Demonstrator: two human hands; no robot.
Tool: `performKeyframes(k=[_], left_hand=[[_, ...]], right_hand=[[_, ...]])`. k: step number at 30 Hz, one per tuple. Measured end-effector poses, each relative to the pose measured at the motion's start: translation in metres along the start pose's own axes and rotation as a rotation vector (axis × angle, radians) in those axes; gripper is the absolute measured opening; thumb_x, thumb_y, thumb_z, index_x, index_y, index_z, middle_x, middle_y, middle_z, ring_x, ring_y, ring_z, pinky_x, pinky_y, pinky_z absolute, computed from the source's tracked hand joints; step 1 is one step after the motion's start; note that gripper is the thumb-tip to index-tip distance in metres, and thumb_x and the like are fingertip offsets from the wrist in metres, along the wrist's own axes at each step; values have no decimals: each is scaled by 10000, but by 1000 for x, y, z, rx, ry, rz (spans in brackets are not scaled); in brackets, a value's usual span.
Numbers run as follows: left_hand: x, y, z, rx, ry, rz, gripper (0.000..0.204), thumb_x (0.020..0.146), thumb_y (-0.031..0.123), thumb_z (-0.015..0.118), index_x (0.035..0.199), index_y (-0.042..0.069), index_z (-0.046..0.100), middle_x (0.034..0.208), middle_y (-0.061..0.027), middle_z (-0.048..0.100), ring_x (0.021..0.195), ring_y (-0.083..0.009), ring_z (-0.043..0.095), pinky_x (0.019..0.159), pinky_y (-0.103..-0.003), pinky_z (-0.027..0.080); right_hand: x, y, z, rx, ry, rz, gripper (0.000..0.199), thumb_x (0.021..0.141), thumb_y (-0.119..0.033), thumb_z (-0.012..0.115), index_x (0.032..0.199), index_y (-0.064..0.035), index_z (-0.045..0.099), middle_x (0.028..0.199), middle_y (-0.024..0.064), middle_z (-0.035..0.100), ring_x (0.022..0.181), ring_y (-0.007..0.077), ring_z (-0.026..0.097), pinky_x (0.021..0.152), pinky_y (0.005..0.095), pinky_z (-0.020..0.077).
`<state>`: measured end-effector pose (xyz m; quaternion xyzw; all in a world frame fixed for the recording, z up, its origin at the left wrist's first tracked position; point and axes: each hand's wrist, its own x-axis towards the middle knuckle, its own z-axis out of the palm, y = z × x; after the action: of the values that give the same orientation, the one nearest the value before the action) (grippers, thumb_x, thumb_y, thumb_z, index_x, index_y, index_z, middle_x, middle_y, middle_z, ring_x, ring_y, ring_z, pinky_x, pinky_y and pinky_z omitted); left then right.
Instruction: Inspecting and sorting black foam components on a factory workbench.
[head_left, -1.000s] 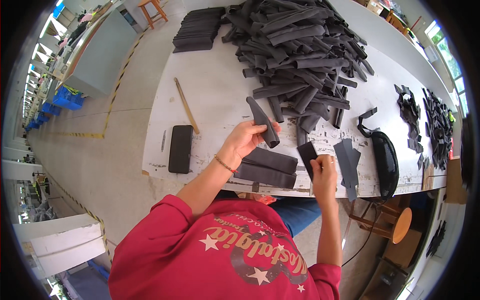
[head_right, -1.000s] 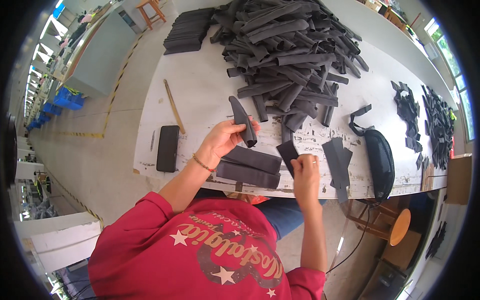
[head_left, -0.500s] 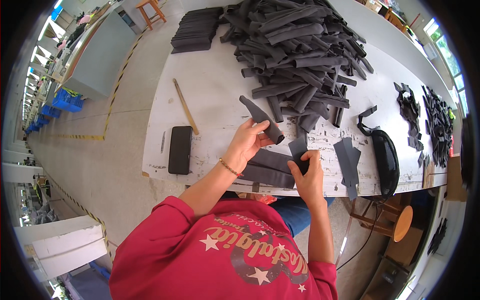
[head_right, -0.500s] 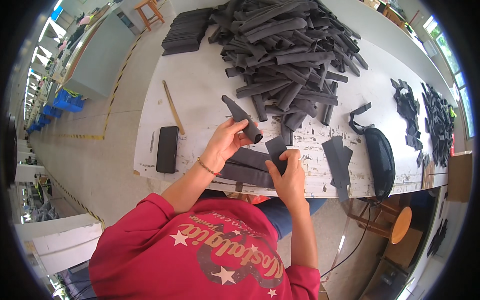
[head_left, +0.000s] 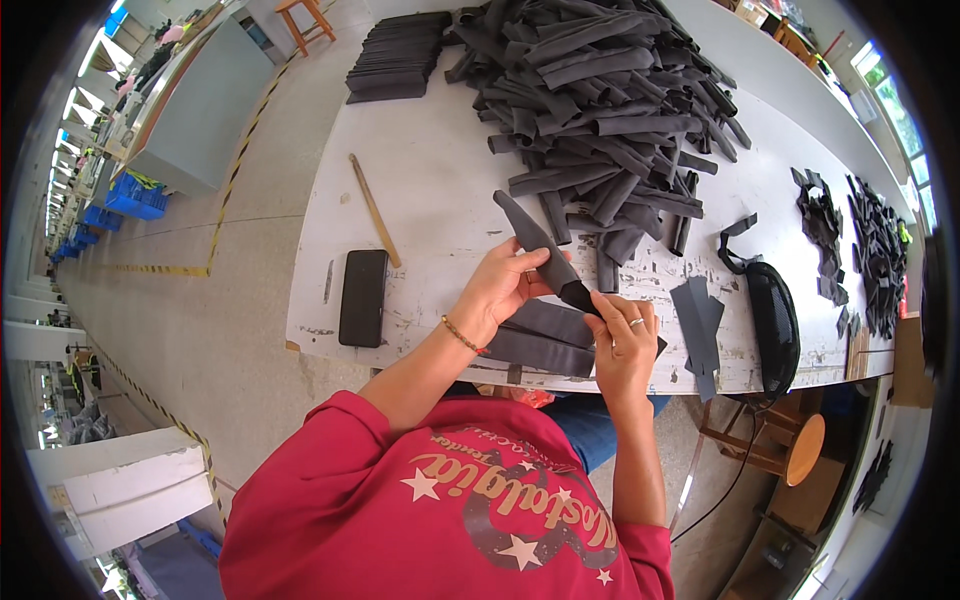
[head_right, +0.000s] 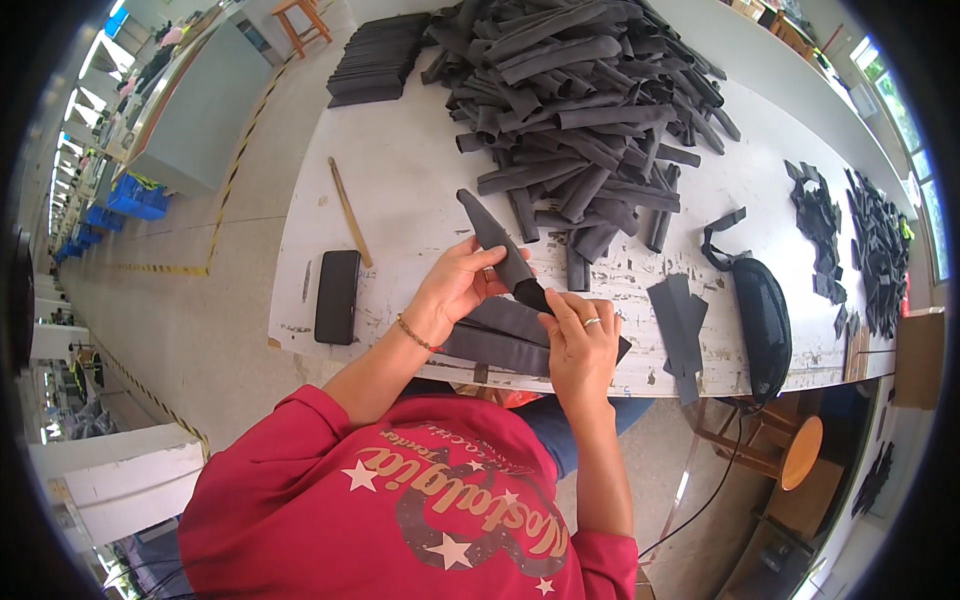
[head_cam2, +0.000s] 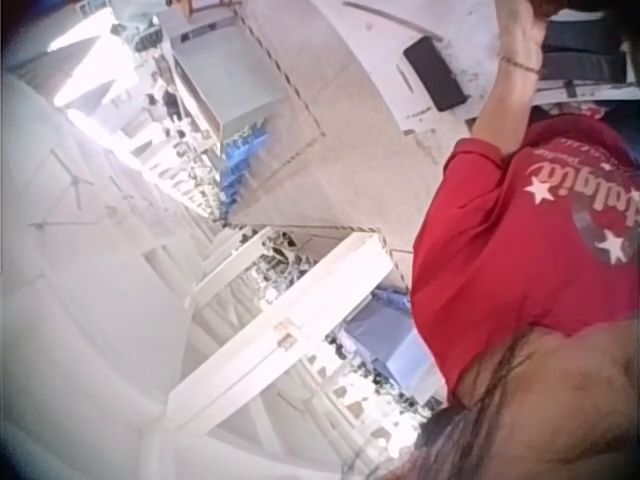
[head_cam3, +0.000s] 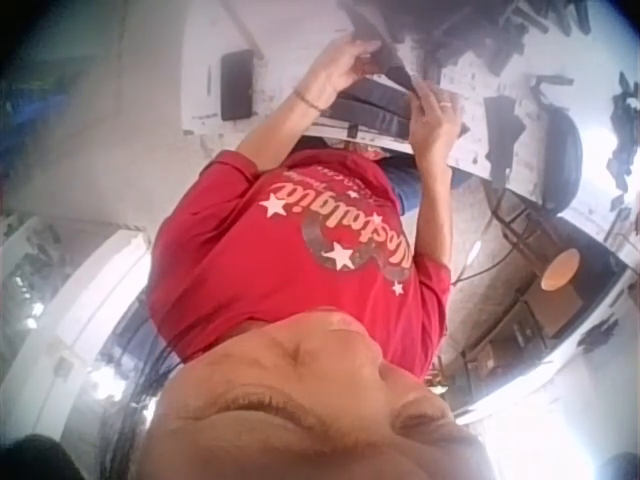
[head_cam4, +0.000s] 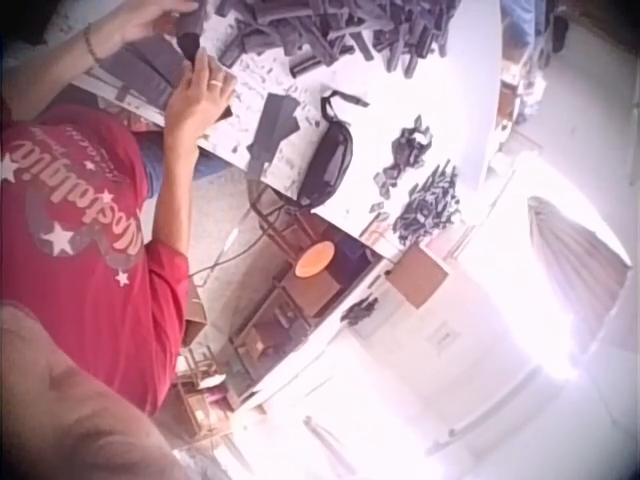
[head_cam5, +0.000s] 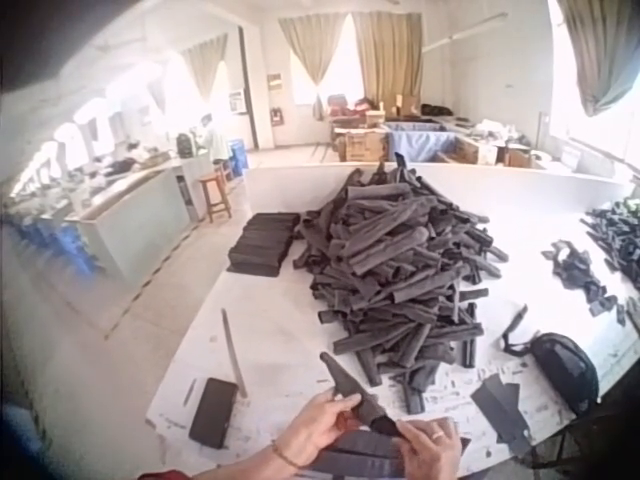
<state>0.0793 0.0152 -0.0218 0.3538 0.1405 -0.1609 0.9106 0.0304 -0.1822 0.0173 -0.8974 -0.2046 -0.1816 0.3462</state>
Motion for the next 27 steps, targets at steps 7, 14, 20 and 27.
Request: performKeyframes(k=[7,14,20,27], left_hand=[[-12,3,12,16,-17,21,217,952,76,526,1157,11,498,1123,-199,641,995,-300,668,830,-408,580],[-36,-2,44,104,-32,333,467,941,58,563,1345,32,331,1243,-228,564,1117,-308,612,918,-427,534],[-23,-4,44,89,-185,263,249,986,254,543,1102,39,589,923,-122,683,1167,-263,573,974,-397,465],[-28,-32,45,-17,-144,205,250,988,263,543,1057,29,596,980,-135,672,1120,-243,595,979,-397,465]], right_hand=[[5,-4,0,-258,44,-106,364,730,-66,739,1087,-72,671,982,18,640,881,231,568,765,383,410],[6,-15,13,-149,88,-47,571,736,-65,746,1272,-33,552,1087,106,601,947,301,539,810,428,410],[2,-40,29,44,91,43,429,761,-16,725,1132,-10,512,1118,205,547,963,379,529,838,448,426],[-1,-21,34,123,-13,-1,346,768,18,693,1061,-8,510,1034,197,553,920,394,541,787,463,444]])
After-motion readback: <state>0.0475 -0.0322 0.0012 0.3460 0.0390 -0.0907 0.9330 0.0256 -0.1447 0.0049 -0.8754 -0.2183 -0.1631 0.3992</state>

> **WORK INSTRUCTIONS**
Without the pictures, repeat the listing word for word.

> **OUTPUT FOR THIS TASK**
Demonstrator: two human hands; no robot.
Tool: `performKeyframes(k=[_], left_hand=[[_, ...]], right_hand=[[_, ...]])`. k: step number at 30 Hz, one per tuple. Measured end-effector poses, each relative to the pose measured at the motion's start: translation in metres along the start pose's own axes and rotation as a rotation vector (axis × angle, radians) in those axes; gripper is the absolute measured opening; thumb_x, thumb_y, thumb_z, index_x, index_y, index_z, middle_x, middle_y, middle_z, ring_x, ring_y, ring_z, pinky_x, pinky_y, pinky_z absolute, computed from the source's tracked hand joints; step 1 is one step after the motion's start; note that gripper is the thumb-tip to index-tip distance in metres, and thumb_x and the like are fingertip offsets from the wrist in metres, along the wrist's own axes at each step; values have no decimals: each is scaled by 10000, but by 1000 for x, y, z, rx, ry, rz (spans in brackets are not scaled); in brackets, a value's usual span.
Numbers run as follows: left_hand: x, y, z, rx, ry, rz, gripper (0.000..0.204), thumb_x (0.020..0.146), thumb_y (-0.031..0.123), thumb_z (-0.015..0.118), index_x (0.035..0.199), index_y (-0.042..0.069), index_z (-0.046..0.100), middle_x (0.034..0.208), middle_y (-0.061..0.027), middle_z (-0.048..0.100), ring_x (0.021..0.195), ring_y (-0.083..0.009), ring_z (-0.043..0.095), pinky_x (0.019..0.159), pinky_y (-0.103..-0.003), pinky_z (-0.027..0.080); right_hand: x, y, z, rx, ry, rz, gripper (0.000..0.199), thumb_x (0.021..0.141), thumb_y (-0.119..0.033), thumb_z (-0.012..0.115), index_x (0.032..0.199), index_y (-0.064..0.035), index_z (-0.045..0.099), middle_x (0.028..0.199), middle_y (-0.024..0.064), middle_z (-0.035..0.100), ring_x (0.022..0.181), ring_y (-0.007..0.077), ring_z (-0.026..0.097), pinky_x (0.021..0.152), pinky_y (0.005..0.095), pinky_z (-0.020..0.077).
`<state>`: measured end-effector pose (xyz m; quaternion xyzw; all in a world frame fixed for the recording, z up, its origin at the left wrist's first tracked position; point and axes: each hand's wrist, its own x-axis towards the middle knuckle, its own z-axis out of the palm, y = z × x; after the action: of the values that give the same orientation, the one nearest the value before the action) (grippers, thumb_x, thumb_y, thumb_z, index_x, index_y, index_z, middle_x, middle_y, middle_z, ring_x, ring_y, ring_z, pinky_x, pinky_y and pinky_z omitted); left then right.
Instruction: Inspecting and sorting black foam components on a factory workbench.
[head_left, -1.000s] 
[head_right, -1.000s] 
[head_left, -0.500s] 
[head_right, -0.500s] 
[head_left, +0.000s] 
[head_right, +0.000s] 
[head_cam2, +0.000s] 
[head_cam3, +0.000s] 
[head_cam4, +0.000s] 
[head_cam5, +0.000s] 
<state>0.0793 0.0152 -0.0218 0.3538 0.1405 -0.1609 0.9106 0.0304 -0.1822 0.0173 -0.8974 -0.2046 -0.1816 0.3462</state>
Motion for the next 27 steps, targets at steps 7, 14, 20 and 27.
Request: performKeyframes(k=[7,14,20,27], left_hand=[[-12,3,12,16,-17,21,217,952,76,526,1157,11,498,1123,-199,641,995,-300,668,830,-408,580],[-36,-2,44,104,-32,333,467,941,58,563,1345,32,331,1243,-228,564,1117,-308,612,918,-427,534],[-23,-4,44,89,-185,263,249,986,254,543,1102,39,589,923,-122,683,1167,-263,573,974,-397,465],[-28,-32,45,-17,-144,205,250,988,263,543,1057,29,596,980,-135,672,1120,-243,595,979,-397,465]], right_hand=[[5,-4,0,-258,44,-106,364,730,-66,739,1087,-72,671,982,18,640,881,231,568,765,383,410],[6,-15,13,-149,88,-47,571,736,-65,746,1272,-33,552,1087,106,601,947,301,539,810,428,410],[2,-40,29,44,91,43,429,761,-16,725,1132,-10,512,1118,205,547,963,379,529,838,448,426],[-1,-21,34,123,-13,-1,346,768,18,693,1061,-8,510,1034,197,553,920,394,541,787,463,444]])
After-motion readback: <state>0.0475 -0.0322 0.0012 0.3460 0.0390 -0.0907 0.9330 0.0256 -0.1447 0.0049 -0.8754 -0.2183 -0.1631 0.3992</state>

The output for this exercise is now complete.